* RECORDED INFORMATION
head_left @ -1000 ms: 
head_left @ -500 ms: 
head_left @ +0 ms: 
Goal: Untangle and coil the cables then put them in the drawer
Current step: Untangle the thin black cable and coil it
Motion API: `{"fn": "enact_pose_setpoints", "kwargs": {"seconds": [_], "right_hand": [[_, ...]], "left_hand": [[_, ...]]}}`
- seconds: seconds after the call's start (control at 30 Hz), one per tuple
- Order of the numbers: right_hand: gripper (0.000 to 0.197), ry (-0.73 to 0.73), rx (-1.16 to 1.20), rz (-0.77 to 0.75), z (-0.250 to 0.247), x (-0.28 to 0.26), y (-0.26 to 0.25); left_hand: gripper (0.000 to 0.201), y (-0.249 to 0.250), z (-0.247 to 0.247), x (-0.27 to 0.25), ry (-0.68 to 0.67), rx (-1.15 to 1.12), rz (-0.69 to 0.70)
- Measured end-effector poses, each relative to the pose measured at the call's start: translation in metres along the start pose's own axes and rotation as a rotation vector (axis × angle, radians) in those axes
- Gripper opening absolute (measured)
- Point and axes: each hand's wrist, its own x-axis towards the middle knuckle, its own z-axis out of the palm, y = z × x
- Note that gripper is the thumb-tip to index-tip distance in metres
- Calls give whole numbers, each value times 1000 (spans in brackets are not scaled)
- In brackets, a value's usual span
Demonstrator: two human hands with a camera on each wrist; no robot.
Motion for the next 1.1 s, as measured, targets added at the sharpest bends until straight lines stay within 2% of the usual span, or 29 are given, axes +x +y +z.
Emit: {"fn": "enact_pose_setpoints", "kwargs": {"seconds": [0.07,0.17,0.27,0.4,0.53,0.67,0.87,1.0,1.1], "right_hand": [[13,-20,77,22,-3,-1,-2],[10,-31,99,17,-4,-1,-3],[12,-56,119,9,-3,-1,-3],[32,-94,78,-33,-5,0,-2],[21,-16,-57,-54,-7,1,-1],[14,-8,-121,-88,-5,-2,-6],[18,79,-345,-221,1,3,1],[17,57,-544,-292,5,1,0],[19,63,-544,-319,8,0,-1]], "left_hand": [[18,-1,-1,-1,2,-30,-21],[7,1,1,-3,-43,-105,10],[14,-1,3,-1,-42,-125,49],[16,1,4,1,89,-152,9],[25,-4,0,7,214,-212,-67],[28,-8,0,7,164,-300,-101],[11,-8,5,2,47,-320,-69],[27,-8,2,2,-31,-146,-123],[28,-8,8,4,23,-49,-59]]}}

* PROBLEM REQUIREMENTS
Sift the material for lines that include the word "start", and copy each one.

* RESULT OF THIS EXERCISE
- seconds: seconds after the call's start (control at 30 Hz), one per tuple
- Measured end-effector poses, each relative to the pose measured at the call's start: translation in metres along the start pose's own axes and rotation as a rotation vector (axis × angle, radians) in those axes

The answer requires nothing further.